Talk about a broken watch.
While a family of new smartwatch products and business model changes are on the way in 2018, Fitbit Inc. (FIT - Get Report) will likely see additional losses and a big drop in revenue early this year after missing earnings and sales estimates for its fiscal fourth quarter, executives said during their earnings call Monday.
Fitbit shares tanked 16% in pre-market trading Tuesday as the wearables maker reported a net loss per share of $0.02 on a non-GAAP basis, versus consensus estimates of a break-even quarter. The company brought in $571 million in revenue, missing analysts' estimate of $588 million.
The holiday quarter was the first full quarter that the Fitbit Ionic, the company's first full-fledged smartwatch, was available. However, CEO James Park said that the fitness performance-focused watch did not have enough of a mass appeal or competitive price point to fare as well as other competitors in the smartwatch market.
Park said that later in 2018 the company will release a family of smartwatch products that will have broader appeal as the company widens its scope beyond fitness trackers.
During the call, Park also highlighted the company's collaborations with United Healthcare (UNH - Get Report) and Dexcom (DXCM - Get Report) . In January, Fitbit announced that United Healthcare's employee-sponsored wellness program would be using the Fitbit Charge 2. Later in the year, the company collaborated with DexCom to develop products to help people with diabetes manage their health. Park said that the company will continue to deepen its connections in the healthcare world in 2018.
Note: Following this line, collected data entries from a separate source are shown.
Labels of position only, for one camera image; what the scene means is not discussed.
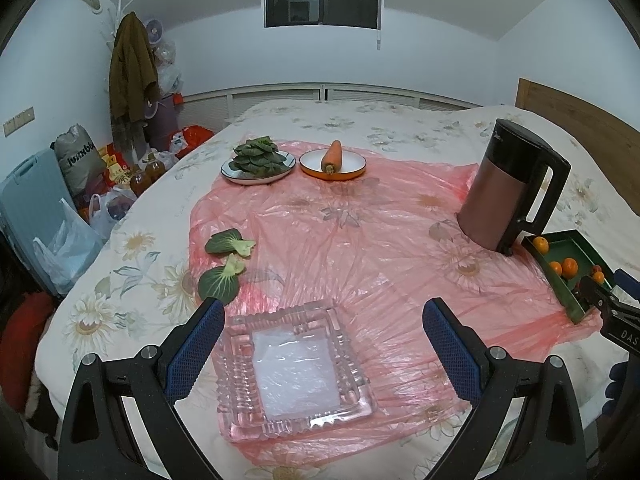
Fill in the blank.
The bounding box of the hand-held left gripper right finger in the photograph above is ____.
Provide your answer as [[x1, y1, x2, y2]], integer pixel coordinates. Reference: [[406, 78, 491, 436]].
[[422, 297, 587, 480]]

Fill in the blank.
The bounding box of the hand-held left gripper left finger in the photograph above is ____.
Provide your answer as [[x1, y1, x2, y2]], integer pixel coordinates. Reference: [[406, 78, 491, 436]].
[[59, 297, 227, 480]]

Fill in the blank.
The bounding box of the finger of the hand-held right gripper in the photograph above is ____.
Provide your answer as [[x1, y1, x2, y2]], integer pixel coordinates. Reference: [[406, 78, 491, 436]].
[[579, 275, 623, 318], [614, 268, 640, 293]]

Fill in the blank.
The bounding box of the green box tray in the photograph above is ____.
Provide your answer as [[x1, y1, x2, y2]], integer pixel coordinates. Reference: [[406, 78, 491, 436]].
[[522, 230, 613, 325]]

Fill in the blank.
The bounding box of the person's right hand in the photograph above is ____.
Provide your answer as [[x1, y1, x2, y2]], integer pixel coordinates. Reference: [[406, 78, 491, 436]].
[[606, 360, 636, 417]]

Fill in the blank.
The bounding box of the bok choy leaf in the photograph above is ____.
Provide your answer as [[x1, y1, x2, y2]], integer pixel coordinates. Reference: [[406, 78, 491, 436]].
[[198, 255, 247, 306], [205, 228, 257, 257]]

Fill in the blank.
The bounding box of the clear glass tray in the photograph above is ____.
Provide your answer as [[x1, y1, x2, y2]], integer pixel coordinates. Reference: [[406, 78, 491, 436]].
[[216, 297, 377, 442]]

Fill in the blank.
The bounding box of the pink plastic sheet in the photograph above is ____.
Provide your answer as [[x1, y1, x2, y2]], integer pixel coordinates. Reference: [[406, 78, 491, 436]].
[[189, 137, 613, 466]]

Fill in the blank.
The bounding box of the black and copper electric kettle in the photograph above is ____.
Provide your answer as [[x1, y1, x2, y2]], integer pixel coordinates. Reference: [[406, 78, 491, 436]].
[[457, 119, 572, 257]]

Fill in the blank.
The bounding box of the white plastic bag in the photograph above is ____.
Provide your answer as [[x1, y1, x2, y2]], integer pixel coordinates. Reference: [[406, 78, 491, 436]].
[[32, 197, 106, 296], [89, 187, 138, 241]]

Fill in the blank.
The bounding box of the red cloth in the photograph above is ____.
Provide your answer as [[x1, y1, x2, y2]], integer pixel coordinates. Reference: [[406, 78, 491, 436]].
[[0, 292, 56, 411]]

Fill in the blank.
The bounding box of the wooden headboard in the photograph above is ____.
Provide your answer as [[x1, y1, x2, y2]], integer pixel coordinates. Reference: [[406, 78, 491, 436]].
[[515, 77, 640, 171]]

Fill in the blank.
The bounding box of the white plate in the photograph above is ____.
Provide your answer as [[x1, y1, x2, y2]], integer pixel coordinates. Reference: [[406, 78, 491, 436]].
[[221, 152, 296, 186]]

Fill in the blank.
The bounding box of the red and yellow package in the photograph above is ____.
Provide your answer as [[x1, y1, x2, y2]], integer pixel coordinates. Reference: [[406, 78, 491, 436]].
[[97, 144, 133, 191]]

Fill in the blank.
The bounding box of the pile of green leaves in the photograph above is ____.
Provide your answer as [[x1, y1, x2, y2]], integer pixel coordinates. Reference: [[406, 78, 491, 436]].
[[232, 136, 287, 178]]

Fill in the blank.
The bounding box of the red bag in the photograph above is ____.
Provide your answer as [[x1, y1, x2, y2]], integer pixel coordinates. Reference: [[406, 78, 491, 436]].
[[170, 127, 216, 158]]

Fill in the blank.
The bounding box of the orange rimmed plate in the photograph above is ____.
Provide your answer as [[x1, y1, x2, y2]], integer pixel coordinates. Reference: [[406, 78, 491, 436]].
[[299, 149, 367, 181]]

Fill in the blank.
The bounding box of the light blue suitcase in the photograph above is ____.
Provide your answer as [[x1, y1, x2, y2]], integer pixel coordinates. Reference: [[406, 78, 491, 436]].
[[0, 149, 76, 296]]

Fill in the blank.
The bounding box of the grey sack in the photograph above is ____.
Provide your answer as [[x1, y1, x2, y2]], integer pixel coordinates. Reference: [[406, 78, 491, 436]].
[[54, 124, 108, 196]]

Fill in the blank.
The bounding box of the purple bin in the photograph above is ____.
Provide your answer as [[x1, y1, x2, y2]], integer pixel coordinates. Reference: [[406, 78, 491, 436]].
[[145, 94, 182, 151]]

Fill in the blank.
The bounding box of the carrot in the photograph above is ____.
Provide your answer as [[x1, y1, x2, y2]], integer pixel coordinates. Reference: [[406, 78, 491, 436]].
[[321, 140, 343, 175]]

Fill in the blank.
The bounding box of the clear plastic bag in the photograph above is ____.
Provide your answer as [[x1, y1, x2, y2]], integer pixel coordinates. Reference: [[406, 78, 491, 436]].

The company also plans to shift its business model from episodic to recurring by making some services subscription-based, like the health coaching service from Twine Health, the platform that Fitbit acquired earlier this month.
Despite these innovations on the horizon, CFO William Zerella said the company's guidance for the first quarter of 2018 expects revenue to decline 15% to 20%, landing in the range of $240 million to $255 million. The company predicts that non-GAAP loss per share will be in the range of $0.18 to $0.21.
Fitbit shares dropped 13% to $4.81 during after-hours trading Monday, after closing at $5.54.